Waardering:

De klasse van een meesterauteur

 

Het is bijna onvoorstelbaar, maar de Amerikaanse meesterverteller Michael Connelly blijft maar in hoog tempo mooie boeken schrijven. Want ook zijn 23ste boek is weer een topper. ‘Het recht om te zwijgen’ is uitstekend geschreven, het heeft een prachtig plot en een even verrassend als logisch einde. Connelly lijkt geen last te hebben van het verschijnsel waar zoveel andere succesvolle auteurs mee te maken krijgen: verlies aan inspiratie leidt bij heel veel schrijvers tot routinematige, minder geslaagde boeken.

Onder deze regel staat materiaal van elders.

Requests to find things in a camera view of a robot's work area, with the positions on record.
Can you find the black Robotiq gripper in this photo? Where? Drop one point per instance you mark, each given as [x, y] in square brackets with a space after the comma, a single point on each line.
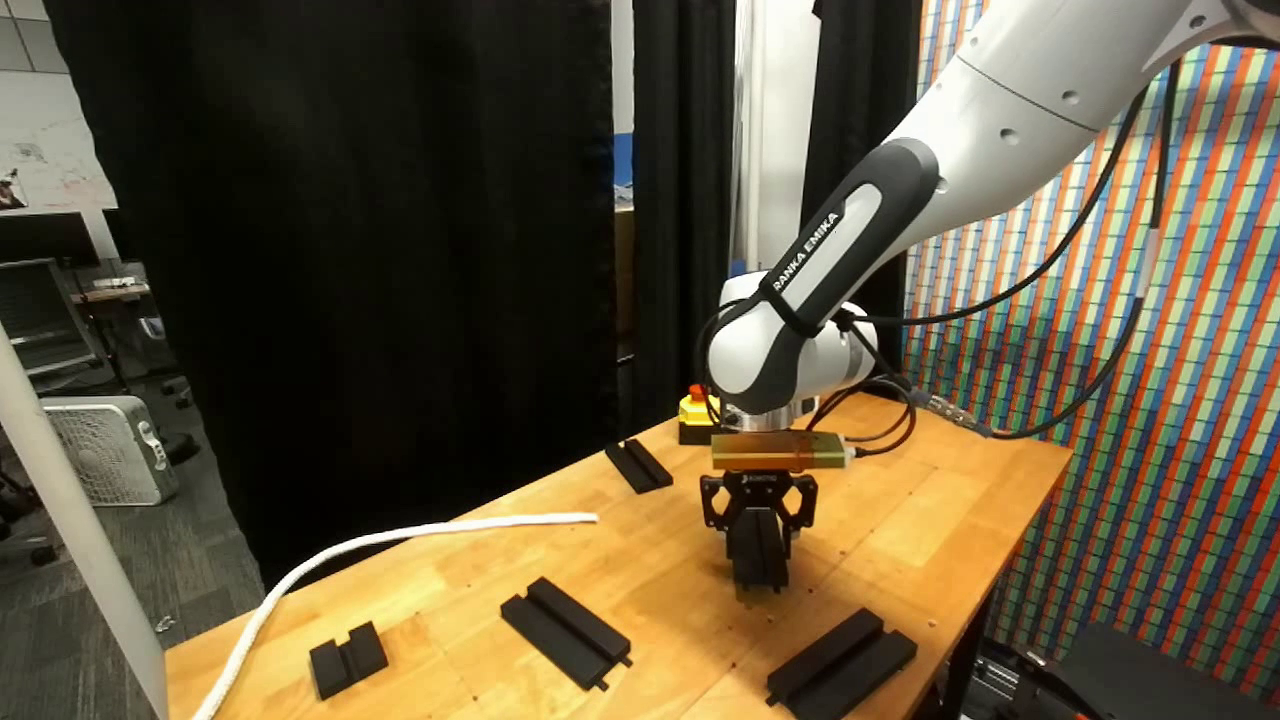
[760, 487]

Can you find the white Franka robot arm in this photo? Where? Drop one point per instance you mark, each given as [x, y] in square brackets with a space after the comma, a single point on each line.
[1041, 94]

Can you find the yellow emergency stop button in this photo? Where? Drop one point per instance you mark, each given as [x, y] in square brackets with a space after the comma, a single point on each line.
[692, 407]

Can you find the narrow black curtain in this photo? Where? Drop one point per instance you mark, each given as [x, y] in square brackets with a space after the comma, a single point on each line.
[855, 83]
[682, 200]

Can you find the white plastic tube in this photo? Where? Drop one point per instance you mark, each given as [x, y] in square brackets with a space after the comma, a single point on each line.
[400, 539]

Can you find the white vertical pole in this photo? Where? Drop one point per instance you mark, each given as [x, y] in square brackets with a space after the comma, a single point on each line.
[774, 132]

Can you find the black case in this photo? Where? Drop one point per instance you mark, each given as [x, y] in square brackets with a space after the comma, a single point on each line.
[1144, 681]

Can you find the short black track pad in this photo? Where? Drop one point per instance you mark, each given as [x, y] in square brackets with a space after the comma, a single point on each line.
[347, 662]

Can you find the colourful checkered backdrop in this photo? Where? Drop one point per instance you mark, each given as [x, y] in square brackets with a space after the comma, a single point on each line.
[1203, 561]

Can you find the wide black curtain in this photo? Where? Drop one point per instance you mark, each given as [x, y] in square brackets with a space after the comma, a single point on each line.
[332, 264]

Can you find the grey equipment box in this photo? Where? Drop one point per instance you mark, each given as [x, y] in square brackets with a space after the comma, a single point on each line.
[112, 446]

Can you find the white desk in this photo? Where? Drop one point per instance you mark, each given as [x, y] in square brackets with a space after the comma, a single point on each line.
[47, 146]

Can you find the amber wrist camera bar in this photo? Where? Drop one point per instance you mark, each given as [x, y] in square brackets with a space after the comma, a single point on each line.
[780, 450]

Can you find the white frame post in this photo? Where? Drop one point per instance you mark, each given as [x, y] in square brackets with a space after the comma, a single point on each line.
[80, 533]

In zijn nieuwe boek vervolgt Connelly de serie rond Mickey Haller, de Lincoln advocaat. Daarbij haakt de schrijver in op de actuele huizencrisis in de VS. Deze crisis heeft veel gezinnen in de financiële problemen gebracht. Zij kunnen hun woekerhypotheek niet meer betalen en worden uit hun huis gezet door de bank. Tot nu toe zijn de verhalen vooral verteld vanuit het gezichtspunt van falende banken, graaiende topondernemers en aarzelende politici, maar Connelly neemt het op voor de ‘gewone’ man, de echte slachtoffers van de crisis.

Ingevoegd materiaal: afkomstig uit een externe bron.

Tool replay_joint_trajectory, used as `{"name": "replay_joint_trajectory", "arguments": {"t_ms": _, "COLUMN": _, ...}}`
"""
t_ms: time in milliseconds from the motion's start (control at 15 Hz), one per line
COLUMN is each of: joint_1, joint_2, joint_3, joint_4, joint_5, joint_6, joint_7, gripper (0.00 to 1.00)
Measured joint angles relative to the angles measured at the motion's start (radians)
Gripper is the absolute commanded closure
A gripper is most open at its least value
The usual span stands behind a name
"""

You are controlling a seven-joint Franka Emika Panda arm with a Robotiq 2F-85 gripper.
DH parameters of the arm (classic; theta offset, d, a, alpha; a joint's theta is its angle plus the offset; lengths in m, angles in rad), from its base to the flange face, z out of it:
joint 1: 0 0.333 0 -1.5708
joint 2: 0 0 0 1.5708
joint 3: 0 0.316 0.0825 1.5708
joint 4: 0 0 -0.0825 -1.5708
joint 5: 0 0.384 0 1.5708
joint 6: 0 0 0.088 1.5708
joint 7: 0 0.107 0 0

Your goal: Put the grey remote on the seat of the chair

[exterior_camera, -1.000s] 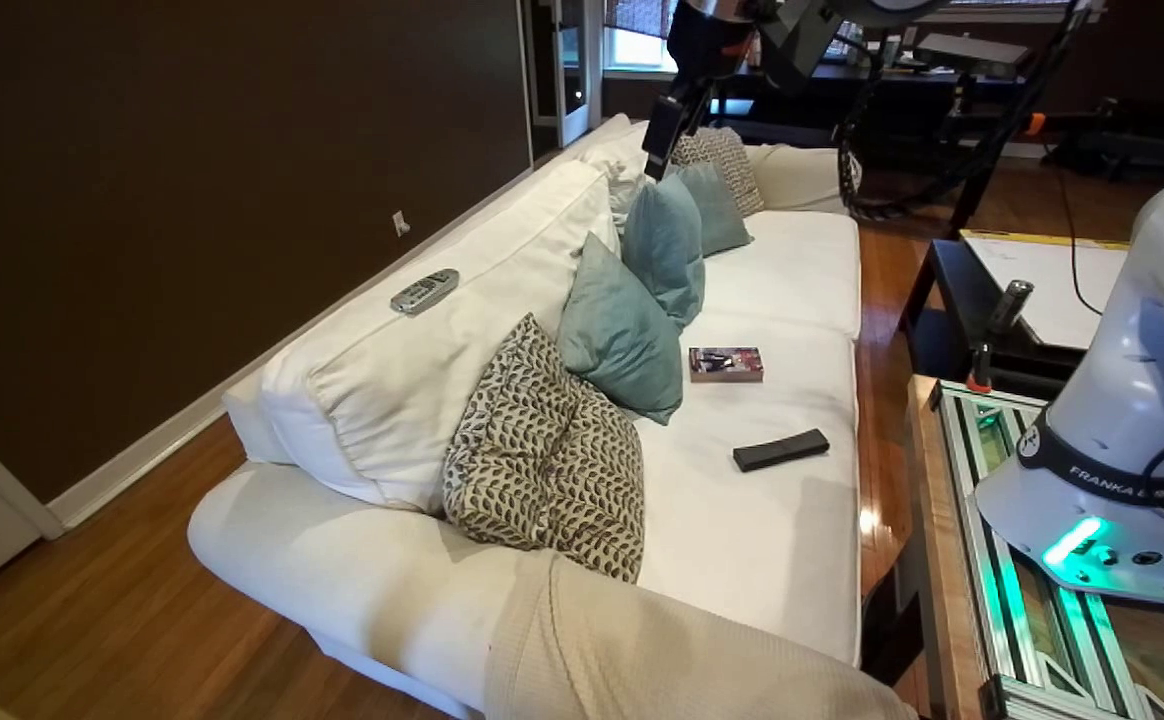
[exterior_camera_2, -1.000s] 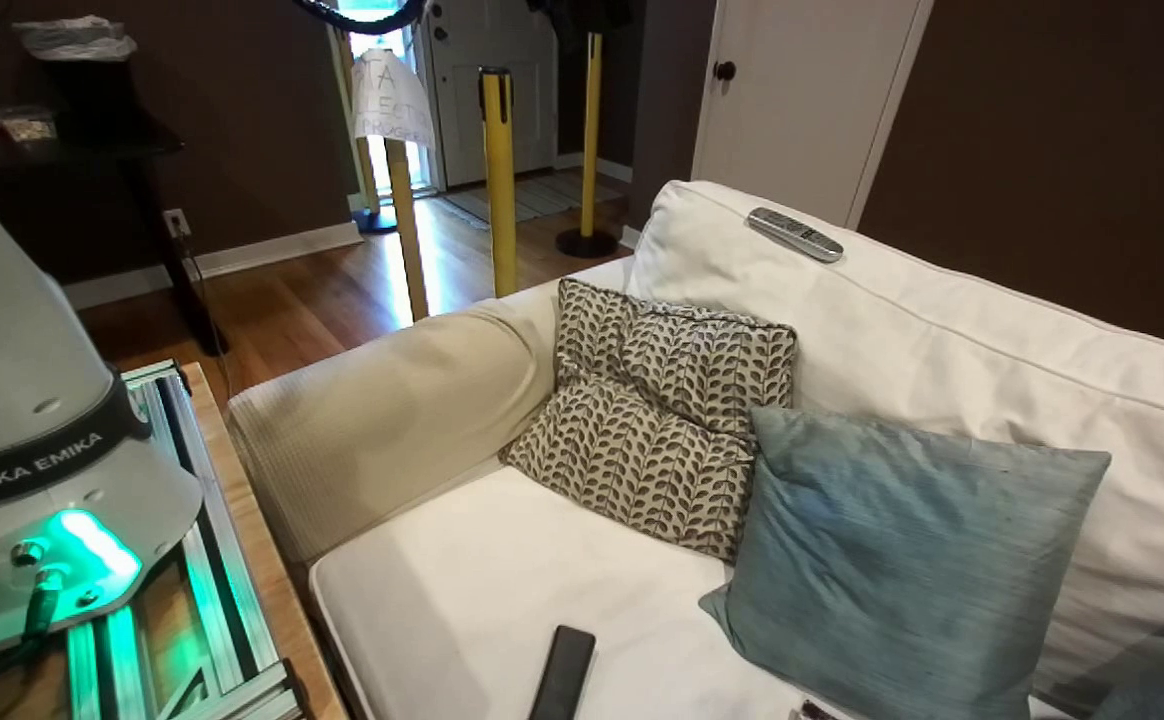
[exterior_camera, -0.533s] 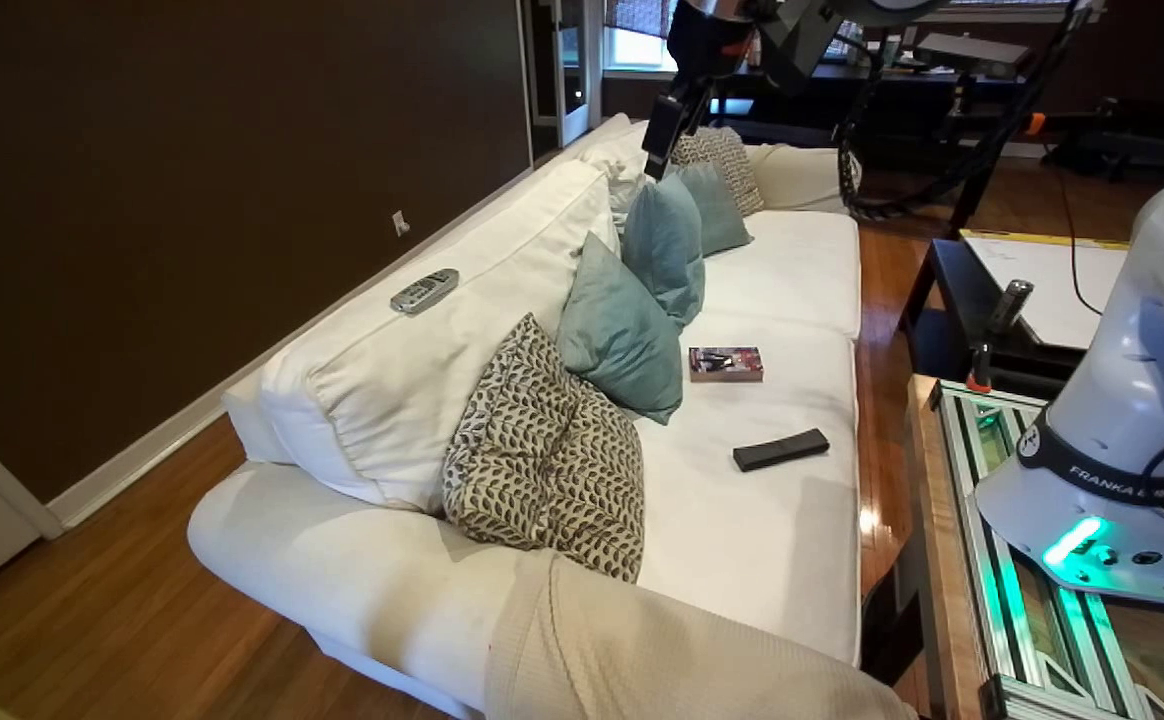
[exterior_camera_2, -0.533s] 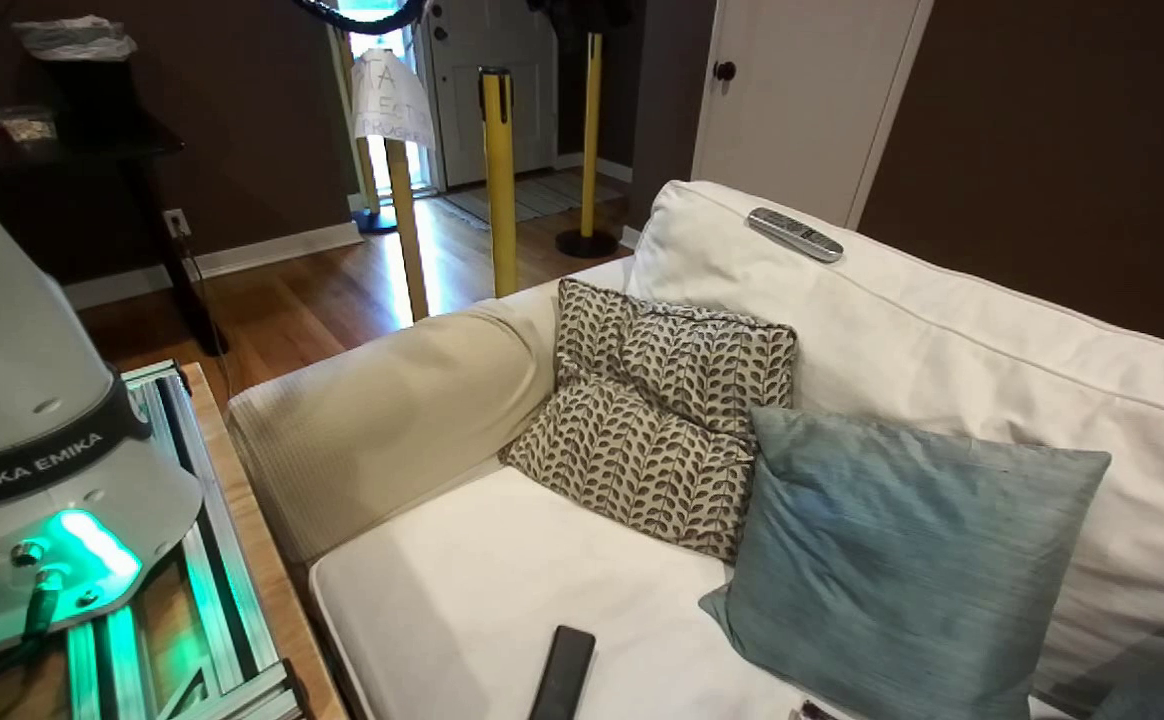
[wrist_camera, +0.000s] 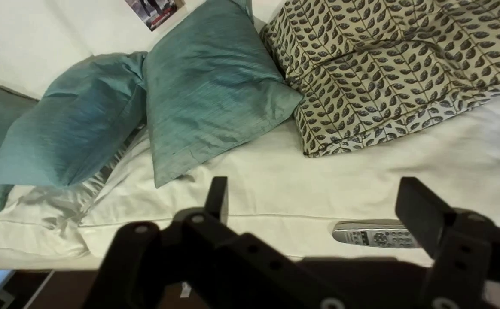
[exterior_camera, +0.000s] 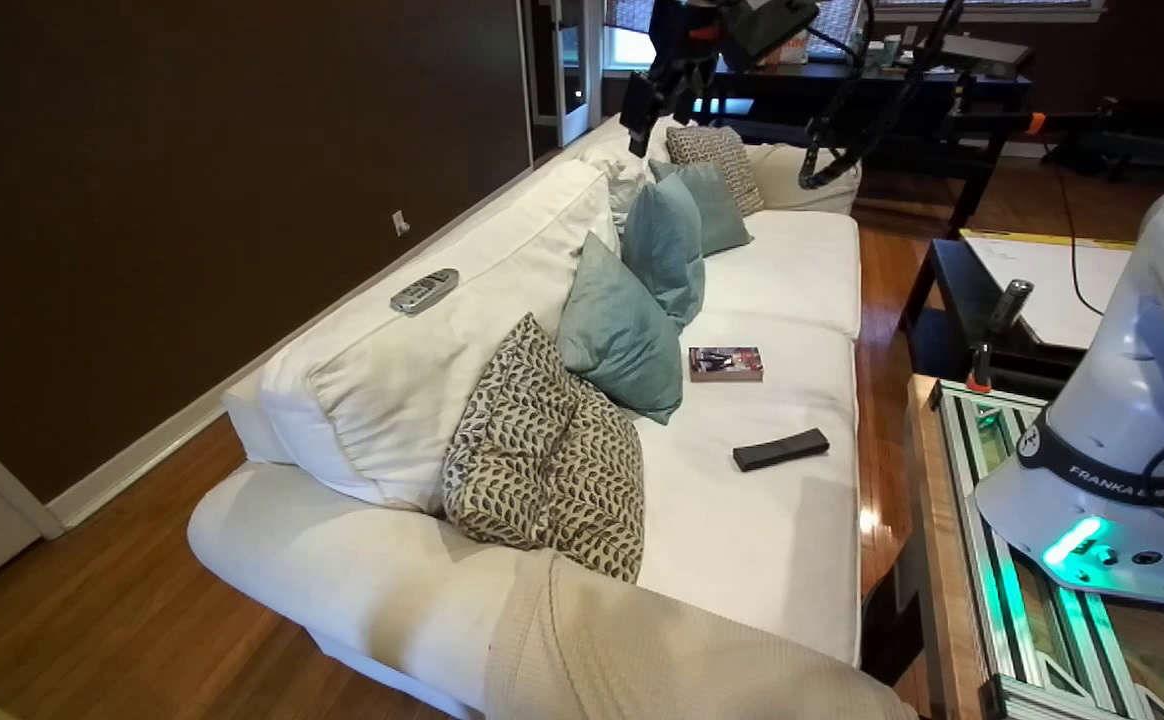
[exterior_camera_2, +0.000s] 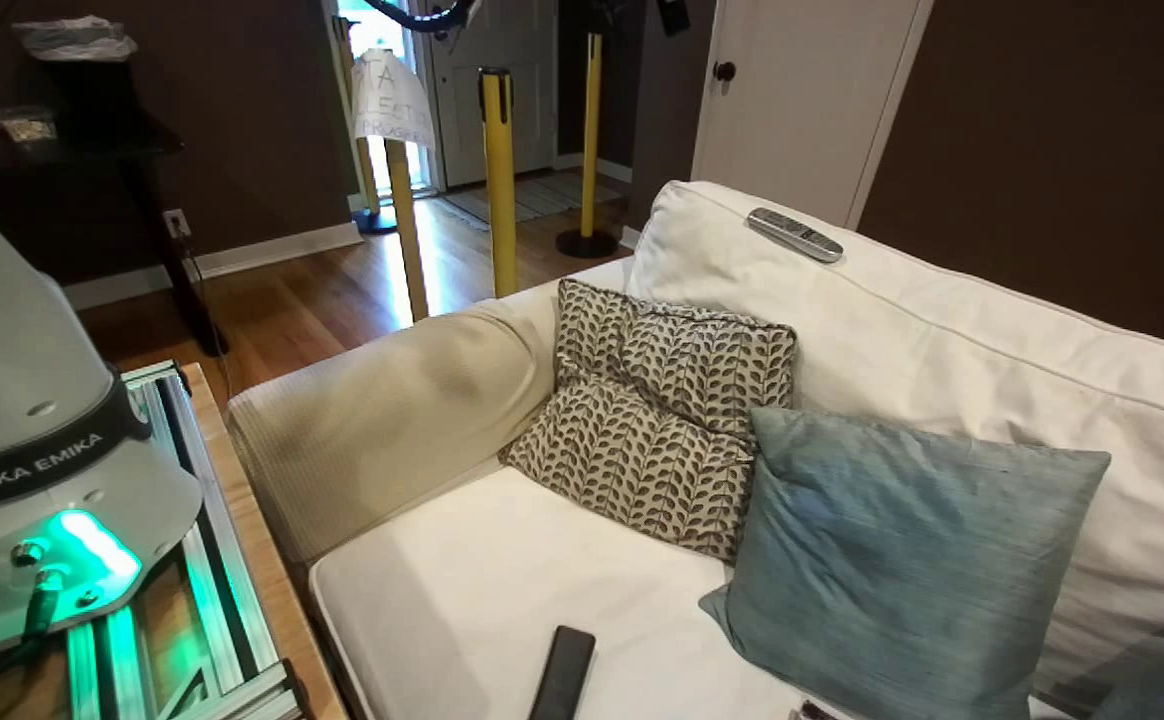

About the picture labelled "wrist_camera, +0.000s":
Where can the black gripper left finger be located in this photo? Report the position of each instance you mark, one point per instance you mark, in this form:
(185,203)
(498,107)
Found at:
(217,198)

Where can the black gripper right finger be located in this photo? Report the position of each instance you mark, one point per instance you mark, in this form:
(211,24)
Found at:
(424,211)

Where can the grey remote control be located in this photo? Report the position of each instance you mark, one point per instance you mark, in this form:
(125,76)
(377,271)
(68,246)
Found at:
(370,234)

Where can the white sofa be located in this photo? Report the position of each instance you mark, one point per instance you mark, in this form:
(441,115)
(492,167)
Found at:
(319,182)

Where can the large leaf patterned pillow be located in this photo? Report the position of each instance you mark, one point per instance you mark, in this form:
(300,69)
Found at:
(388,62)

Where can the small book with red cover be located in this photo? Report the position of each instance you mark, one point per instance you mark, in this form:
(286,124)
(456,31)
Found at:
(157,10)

Haller heeft zich vanwege gestort op die onteigeningen. Hij probeert mensen te helpen door tegen de banken te procederen, want er blijken nogal eens wetten te worden overtreden door de bedrijven die de veilingen voor de banken regelen. Want natuurlijk zijn er gieren genoeg die proberen rijk te worden door de huizencrisis. Een van die slachtoffers die bij de Lincoln advocaat aanklopt is Lisa Trammel. Haller ontdekt inderdaad fraude in haar zaak, maar voordat hij actie kan ondernemen wordt de bankier vermoord. Natuurlijk wordt zijn cliënt van de moord verdacht en Haller is terug waar hij het liefst is: in de rechtszaal om een verdachte van moord te verdedigen.
Maar langzaam dringt zich bij Haller de vraag op: hoe onschuldig is zijn klant eigenlijk en hoe belangrijk is die schuldvraag eigenlijk nog voor hem? Die vraag voert Connelly naar het dilemma van Hallers leven. Is hij nog wel geschikt als strafpleiter of moet hij het roer omgooien.

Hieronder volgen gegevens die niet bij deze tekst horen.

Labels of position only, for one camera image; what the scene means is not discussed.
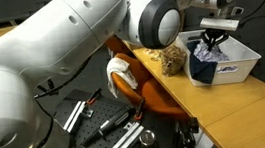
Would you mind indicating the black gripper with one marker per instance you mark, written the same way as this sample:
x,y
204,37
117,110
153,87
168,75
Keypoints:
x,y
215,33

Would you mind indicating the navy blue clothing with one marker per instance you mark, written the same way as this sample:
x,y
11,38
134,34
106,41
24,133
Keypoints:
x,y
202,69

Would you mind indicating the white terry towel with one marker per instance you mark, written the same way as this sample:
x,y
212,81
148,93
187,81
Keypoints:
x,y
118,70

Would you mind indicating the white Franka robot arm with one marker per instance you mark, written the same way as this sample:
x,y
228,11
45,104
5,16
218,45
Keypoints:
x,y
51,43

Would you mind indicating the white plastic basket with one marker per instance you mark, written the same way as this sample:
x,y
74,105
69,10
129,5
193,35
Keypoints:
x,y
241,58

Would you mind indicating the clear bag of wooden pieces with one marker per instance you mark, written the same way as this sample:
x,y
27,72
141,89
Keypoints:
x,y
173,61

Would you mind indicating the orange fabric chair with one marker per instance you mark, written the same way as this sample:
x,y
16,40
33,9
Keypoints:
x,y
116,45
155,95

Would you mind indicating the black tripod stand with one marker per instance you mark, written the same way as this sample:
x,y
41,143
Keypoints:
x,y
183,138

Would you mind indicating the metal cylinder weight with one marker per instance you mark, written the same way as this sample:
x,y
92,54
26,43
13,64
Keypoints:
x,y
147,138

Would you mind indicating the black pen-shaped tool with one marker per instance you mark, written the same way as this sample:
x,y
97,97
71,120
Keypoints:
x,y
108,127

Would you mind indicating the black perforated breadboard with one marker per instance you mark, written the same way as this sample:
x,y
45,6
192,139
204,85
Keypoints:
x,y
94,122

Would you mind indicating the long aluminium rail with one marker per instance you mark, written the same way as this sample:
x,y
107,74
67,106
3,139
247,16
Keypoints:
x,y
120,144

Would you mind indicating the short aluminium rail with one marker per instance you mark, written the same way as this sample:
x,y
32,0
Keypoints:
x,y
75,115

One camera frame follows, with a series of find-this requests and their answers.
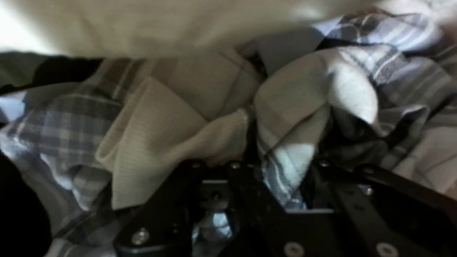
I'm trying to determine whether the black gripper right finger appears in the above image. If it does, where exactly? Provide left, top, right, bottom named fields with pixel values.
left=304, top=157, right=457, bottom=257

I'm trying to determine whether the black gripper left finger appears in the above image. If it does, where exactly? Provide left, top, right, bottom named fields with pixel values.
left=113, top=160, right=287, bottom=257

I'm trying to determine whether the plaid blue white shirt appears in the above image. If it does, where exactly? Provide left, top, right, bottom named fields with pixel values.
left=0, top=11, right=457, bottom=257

‘Het recht om te zwijgen’ speelt zich voor een belangrijk deel af in de rechtszaal waar Haller zijn cliënt verdedigt tegenover een agressieve officier van justitie die regelmatig vals speelt. Connelly beschrijft de gebeurtenissen op een koele, afstandelijke manier waardoor het boek lijkt op een journalistiek verslag van de gebeurtenissen. Geen lange verhalen over diepere gedachten of terugblikken naar een moeilijke jeugd. Gewoon, opschrijven wat er gebeurt en de conclusies aan de lezer laten, zoals het een goed journalist betaamt.
Zoals gebruikelijk bij Connelly heeft hij weer een ijzersterk plot in elkaar getimmerd. Samen met de droge schrijfstijl en de sociale compassie die uit zijn werk spreekt, is zijn 23ste boek al weer net zo goed als de 22 die eerder verschenen. Een heerlijke thriller die aan geen verzameling mag ontbreken.